### WHAT THE TASK ASKS
Print exactly the first lines of the records. Stop after the line containing "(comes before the", and leave every picture out.

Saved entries
******

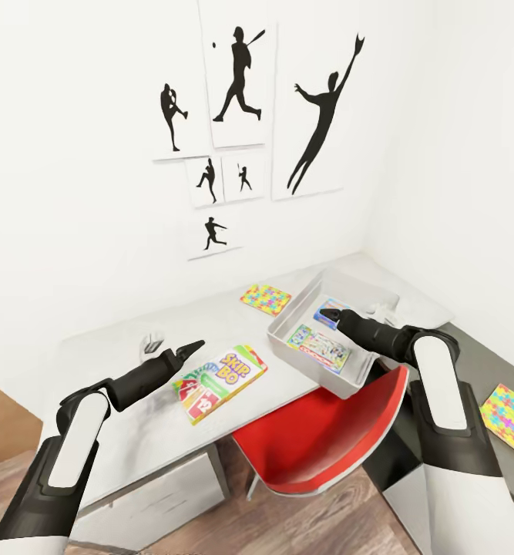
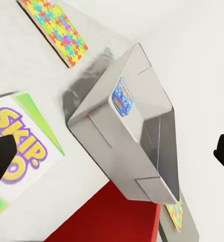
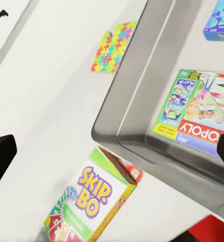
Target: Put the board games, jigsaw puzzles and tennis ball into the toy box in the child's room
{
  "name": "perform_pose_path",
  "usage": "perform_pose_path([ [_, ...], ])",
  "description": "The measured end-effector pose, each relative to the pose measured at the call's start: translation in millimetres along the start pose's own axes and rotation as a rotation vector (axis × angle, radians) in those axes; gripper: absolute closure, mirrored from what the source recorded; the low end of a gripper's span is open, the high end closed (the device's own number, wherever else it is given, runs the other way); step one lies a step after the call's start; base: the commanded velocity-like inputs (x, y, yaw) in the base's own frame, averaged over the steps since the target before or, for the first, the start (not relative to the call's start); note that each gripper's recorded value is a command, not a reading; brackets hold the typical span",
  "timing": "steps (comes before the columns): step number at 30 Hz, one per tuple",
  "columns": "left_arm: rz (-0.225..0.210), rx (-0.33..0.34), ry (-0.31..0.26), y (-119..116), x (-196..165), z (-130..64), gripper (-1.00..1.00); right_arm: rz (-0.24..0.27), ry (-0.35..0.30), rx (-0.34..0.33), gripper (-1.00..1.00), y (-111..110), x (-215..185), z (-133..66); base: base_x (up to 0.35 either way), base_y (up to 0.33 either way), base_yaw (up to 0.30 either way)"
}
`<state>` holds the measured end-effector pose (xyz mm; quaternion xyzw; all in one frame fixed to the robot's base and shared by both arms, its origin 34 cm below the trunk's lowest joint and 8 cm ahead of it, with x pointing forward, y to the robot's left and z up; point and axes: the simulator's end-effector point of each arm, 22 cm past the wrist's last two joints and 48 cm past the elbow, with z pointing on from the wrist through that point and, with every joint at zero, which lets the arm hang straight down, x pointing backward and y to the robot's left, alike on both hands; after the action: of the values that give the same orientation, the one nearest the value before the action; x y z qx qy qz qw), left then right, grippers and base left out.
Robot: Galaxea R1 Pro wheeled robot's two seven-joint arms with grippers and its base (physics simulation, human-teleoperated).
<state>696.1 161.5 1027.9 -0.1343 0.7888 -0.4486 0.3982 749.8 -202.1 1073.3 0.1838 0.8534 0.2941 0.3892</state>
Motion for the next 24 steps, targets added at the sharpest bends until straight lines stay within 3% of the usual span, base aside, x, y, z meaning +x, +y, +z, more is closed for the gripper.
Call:
perform_pose_path([
  [24, 0.015, 0.012, -0.013, -11.8, -6.2, -4.3, -1.0, -0.024, -0.014, -0.017, -1.0, 13.4, -7.5, -12.6, -0.001, 0.0, 0.195],
])
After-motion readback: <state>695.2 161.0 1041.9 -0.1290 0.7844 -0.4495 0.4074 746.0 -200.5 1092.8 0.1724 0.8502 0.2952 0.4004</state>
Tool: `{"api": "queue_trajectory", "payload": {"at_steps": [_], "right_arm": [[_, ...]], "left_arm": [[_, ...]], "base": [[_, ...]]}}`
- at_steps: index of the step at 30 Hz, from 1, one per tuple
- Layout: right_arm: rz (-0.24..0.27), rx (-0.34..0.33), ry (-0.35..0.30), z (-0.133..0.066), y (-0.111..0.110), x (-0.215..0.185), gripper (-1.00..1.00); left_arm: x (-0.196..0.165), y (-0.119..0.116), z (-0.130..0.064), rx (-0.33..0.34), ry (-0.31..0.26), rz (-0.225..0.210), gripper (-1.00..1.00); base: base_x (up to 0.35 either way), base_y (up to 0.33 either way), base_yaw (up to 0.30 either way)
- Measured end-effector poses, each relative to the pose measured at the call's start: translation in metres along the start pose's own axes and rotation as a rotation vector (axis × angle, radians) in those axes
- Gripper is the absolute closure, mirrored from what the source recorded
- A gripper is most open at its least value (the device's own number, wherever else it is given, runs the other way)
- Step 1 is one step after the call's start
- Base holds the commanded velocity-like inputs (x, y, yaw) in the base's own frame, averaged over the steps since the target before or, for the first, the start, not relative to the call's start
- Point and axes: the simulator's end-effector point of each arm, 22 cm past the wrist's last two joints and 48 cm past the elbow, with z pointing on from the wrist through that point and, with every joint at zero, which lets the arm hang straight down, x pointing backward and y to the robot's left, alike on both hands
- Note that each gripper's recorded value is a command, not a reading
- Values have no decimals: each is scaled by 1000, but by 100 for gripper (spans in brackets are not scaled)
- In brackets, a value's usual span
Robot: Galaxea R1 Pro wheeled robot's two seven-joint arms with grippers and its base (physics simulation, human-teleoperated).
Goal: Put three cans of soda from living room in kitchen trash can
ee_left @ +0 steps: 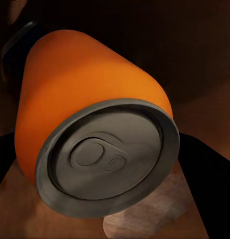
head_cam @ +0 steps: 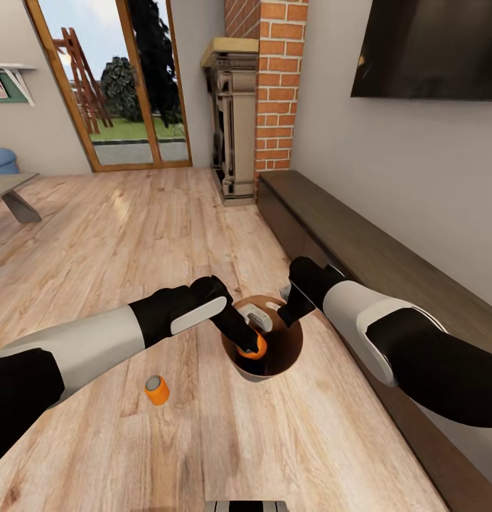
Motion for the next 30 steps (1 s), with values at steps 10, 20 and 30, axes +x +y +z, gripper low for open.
{"api": "queue_trajectory", "payload": {"at_steps": [10,20,30], "right_arm": [[2,-4,0,0,1,0,100],[6,-11,-1,0,2,0,100],[8,-14,-1,0,3,0,100]], "left_arm": [[0,1,0,-2,0,1,-100],[1,1,-2,-2,-3,6,-100],[3,0,-2,-5,-3,20,-100]], "base": [[0,0,0],[0,0,0],[0,0,0]]}}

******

### RESPONSE TO THIS TASK
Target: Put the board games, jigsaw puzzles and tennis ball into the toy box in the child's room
{
  "name": "perform_pose_path",
  "usage": "perform_pose_path([ [_, ...], ])",
  "description": "The measured end-effector pose, each relative to the pose measured at the call's start: translation in millimetres along the start pose's own axes and rotation as a rotation vector (axis × angle, radians) in those axes; gripper: absolute closure, mirrored from what the source recorded; the low end of a gripper's span is open, the high end closed (the device's own number, wherever else it is given, runs the other way); step one lies a step after the call's start; base: the commanded velocity-like inputs (x, y, yaw) in the base's own frame, averaged over the steps since the target before or, for the first, the start (not relative to the call's start); note that each gripper's recorded value is a command, not a reading; brackets hold the typical span",
  "timing": "steps (comes before the columns): step number at 30 Hz, one per tuple",

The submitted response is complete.